“Well, honey, I guess we can go out to the movies now that we don’t have to wash the dishes after dinner. That sure is a load off my mind.”
“Yes, but Herb — are you going to actually wash the dirty dishes, for once? Or just leave the clean set, in the dishwasher, as if we always array them so nicely?”
(thanks KBB for the photo)
* * *
So after my last post on water, which was a happily received awakening about how much water I used — nearly 200 liters a day! — I wanted to see what I could do to decrease water usage with a few level-headed changes in my life. The point here, again, was just to inform my awareness of the water I use. The goal here wasn’t to push my comfort zone much or conduct a survival study in bare minimum requirements for public health. No it was just to illustrate that I think it’s typical human behavior, when we’re uninformed, to do things that waste materials or can have negative affects on other things around us. (And I think my colleagues at work can appreciate that I didn’t try a more extreme water restriction experiment).
The question of course, is, “how do I decrease volume used?”, when Total volume = Total flow rate (liters/minute) * Time used (minutes). So in order to use less water, you either slow down how fast you pump the water, and/or use it for less time. Here’s what I tried:
- Shower: turned the flow down, to a measured rate of 4.1 liters / minute (decrease of 55% from last post).

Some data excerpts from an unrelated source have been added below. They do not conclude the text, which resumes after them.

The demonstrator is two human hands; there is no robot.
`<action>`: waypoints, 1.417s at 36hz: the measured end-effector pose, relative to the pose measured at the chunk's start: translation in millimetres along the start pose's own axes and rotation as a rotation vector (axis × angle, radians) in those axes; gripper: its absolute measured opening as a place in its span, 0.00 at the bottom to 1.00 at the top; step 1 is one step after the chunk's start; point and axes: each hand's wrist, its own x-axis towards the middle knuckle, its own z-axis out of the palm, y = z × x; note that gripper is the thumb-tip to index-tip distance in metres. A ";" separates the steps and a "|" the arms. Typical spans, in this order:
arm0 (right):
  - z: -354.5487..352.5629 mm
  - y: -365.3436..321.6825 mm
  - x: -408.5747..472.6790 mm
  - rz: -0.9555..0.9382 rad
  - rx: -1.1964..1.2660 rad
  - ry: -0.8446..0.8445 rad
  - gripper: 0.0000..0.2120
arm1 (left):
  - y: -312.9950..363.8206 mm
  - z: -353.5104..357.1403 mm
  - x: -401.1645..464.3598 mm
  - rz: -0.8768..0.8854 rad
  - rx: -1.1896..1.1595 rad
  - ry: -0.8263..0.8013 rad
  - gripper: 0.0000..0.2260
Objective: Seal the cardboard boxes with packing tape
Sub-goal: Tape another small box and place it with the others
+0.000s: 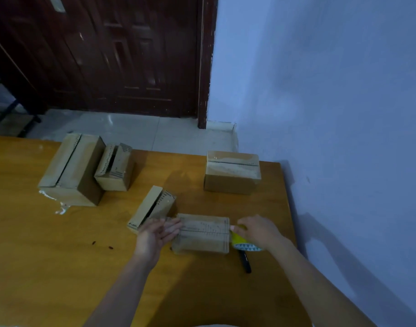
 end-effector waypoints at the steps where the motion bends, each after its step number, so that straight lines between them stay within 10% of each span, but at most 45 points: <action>1: 1.4 0.0 0.8 -0.003 0.008 -0.002 0.26 | -0.5 0.3 -0.2 -0.002 -0.008 -0.001 0.04; 19: 12.7 -2.3 9.6 0.050 -0.011 -0.019 0.27 | -13.5 -8.9 8.7 0.046 -0.071 -0.002 0.04; 43: 18.2 -1.6 12.6 0.084 0.080 -0.034 0.25 | -33.9 -16.4 14.7 0.260 0.968 0.248 0.09; 51: 26.1 2.7 13.7 0.114 0.124 -0.033 0.27 | -22.9 -18.9 17.4 -0.009 0.316 0.199 0.09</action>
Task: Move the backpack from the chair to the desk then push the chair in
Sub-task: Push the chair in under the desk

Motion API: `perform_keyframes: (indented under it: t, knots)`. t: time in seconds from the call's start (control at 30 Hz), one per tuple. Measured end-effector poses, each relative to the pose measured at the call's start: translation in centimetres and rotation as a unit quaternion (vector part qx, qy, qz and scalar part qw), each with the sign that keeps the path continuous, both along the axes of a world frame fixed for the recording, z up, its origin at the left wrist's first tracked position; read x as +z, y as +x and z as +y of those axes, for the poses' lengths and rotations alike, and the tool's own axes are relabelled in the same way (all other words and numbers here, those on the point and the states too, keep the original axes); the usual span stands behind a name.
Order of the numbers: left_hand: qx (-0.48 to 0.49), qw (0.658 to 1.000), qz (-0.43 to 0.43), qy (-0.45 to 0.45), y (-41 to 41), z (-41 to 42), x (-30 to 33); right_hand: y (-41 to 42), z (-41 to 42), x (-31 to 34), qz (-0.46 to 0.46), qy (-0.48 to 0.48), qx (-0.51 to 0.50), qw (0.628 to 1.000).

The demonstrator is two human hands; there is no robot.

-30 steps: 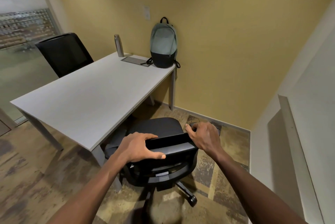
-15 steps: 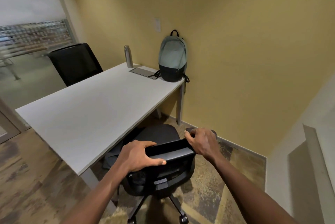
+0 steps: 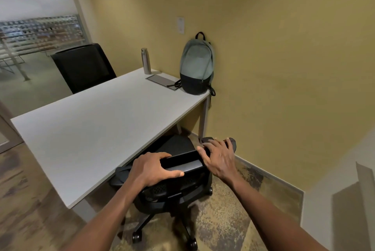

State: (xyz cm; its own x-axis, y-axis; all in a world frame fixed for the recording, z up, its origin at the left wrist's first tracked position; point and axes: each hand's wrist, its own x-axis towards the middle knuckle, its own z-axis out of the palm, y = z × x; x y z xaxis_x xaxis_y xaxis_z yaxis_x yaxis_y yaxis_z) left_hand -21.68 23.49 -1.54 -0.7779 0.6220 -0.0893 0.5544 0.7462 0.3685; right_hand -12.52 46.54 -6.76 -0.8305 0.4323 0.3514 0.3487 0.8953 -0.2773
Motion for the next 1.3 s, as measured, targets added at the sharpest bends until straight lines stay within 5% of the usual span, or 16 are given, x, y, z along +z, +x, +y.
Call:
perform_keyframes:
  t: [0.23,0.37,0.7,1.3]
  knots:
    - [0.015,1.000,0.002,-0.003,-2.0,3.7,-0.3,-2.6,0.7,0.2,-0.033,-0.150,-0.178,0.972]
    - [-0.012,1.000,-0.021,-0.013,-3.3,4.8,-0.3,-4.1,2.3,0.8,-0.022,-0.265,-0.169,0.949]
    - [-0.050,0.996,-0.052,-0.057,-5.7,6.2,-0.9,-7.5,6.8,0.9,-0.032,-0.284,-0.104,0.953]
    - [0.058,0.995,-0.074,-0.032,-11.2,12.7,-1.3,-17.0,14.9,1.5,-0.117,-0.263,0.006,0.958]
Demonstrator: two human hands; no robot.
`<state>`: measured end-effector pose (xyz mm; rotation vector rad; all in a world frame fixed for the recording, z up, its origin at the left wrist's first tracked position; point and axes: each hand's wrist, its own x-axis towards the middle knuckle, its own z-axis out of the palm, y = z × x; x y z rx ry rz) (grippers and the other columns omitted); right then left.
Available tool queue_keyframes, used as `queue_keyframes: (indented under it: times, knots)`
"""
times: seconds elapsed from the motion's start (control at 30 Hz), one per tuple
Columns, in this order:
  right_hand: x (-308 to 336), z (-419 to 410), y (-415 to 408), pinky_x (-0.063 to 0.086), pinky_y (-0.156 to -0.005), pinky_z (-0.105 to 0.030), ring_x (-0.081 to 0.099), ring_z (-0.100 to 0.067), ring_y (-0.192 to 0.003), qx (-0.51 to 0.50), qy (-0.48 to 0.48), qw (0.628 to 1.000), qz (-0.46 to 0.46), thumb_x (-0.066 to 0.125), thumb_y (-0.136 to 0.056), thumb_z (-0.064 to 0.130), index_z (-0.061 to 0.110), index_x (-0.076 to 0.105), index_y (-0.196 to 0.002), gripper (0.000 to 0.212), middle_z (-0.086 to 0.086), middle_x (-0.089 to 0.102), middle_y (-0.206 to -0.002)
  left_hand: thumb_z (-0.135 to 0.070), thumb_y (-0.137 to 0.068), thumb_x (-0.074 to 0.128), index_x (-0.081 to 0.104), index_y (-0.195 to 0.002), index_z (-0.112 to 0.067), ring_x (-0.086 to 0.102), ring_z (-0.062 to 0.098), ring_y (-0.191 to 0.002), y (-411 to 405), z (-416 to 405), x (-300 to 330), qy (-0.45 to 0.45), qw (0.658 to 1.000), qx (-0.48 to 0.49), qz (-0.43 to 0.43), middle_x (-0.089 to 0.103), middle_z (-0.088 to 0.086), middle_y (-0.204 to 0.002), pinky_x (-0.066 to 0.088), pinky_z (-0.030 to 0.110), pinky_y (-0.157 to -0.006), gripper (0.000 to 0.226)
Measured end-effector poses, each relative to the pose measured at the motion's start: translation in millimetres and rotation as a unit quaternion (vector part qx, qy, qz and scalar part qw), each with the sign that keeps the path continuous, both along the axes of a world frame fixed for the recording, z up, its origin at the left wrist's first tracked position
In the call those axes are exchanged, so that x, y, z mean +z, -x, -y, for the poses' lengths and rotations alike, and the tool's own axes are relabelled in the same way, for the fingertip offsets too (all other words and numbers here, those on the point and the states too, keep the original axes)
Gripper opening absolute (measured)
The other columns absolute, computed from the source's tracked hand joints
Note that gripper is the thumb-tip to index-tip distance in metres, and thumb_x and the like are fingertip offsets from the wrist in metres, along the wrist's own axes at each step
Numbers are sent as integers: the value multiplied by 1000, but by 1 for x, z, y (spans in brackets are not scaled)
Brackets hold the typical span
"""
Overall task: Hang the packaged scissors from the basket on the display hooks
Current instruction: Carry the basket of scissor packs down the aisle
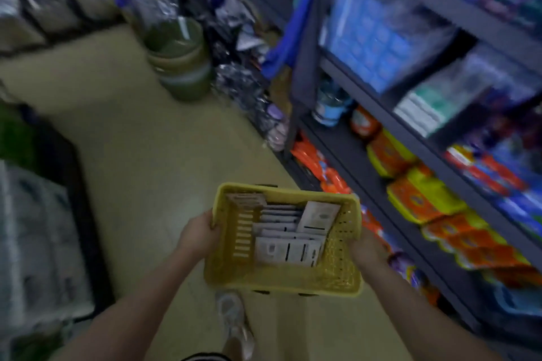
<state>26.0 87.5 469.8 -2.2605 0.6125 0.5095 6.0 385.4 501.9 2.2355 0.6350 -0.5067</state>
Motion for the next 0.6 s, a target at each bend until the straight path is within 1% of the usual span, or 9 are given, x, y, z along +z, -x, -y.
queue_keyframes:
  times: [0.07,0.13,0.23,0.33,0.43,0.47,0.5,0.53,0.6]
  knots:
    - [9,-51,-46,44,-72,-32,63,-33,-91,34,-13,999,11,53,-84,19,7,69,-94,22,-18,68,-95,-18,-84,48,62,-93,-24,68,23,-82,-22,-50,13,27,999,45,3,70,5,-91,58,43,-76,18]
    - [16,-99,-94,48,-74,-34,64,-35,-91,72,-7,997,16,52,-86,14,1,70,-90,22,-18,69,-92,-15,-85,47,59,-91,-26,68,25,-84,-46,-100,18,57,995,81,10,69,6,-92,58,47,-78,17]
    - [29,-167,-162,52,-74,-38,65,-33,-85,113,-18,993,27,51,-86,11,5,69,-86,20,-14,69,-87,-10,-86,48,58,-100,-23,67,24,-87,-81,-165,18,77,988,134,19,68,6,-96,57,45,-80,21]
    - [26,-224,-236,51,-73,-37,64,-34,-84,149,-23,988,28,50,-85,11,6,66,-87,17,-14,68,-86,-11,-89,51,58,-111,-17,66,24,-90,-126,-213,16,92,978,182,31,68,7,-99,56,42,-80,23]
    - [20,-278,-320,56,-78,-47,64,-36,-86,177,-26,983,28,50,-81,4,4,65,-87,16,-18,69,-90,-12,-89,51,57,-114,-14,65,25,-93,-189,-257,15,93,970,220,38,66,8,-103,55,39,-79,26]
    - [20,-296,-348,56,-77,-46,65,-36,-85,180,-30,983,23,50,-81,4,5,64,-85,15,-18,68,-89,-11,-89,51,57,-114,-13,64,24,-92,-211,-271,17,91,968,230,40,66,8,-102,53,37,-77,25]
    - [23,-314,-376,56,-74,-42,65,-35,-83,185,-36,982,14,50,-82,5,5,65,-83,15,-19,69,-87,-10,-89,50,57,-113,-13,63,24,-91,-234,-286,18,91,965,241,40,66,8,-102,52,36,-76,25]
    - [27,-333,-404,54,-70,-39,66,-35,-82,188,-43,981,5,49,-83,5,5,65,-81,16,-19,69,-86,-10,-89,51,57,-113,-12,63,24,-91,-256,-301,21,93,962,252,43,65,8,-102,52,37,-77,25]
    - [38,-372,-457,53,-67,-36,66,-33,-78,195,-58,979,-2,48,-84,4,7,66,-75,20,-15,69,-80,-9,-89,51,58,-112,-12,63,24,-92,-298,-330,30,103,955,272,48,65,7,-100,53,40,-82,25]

Kept shower duration constant at 10 minutes. [Update:] I also tried a “stop and lather” shower approach (thanks for the suggestion, Michael!), where you get wet, then stop the water while lathering. This cut the duration of water use to ~3 minutes, but alas, unless I need to for drought purposes, during the winter I enjoy a warm shower! So I went back to 10 minute shower, with a slower flow rate.
- Kitchen sink: stopped pre-rinsing all my dishes, after I learned what a waste pre-rinsing is. Turned the flow down to a measured average of 1.8 liters / minute (down 64% from before). Started a “stop and wash” policy, for the things I use and wash every day (eg, blender pitcher). That means, get things wet and soapy, then cut off the water, do the scrubbing, then do a quick rinse. Often even the rinsing could be done in a few batches of water use, using a swish-and-dump method, rather than having it running continuously.
- Bathroom sink – by similar methods, reduced the flow by 55% and duration of use by approx 50%.
- Toiled, laundry, and dishwasher??? Ah…I didn’t change anything in these categories. Much smaller anyway, so not worth focusing on them.
Here’s the difference, graphically. I was able to go from 189 liters to 89 liters (drop of 53%!).
Overall I thought this experiment was easy, quick, and enlightening in several ways:
- Learned how much water I use on a daily and yearly basis
- Got familiar with the numbers for individual water use
- Comfortably made changes that dramatically reduced water use.
Note I deliberately didn’t do anything that changed my standard of living, and yet saved over 50% of the water I used! Wakeup call to me, for those surviving on much less water daily, and how grateful I am, to have access to sanitation and a water supply.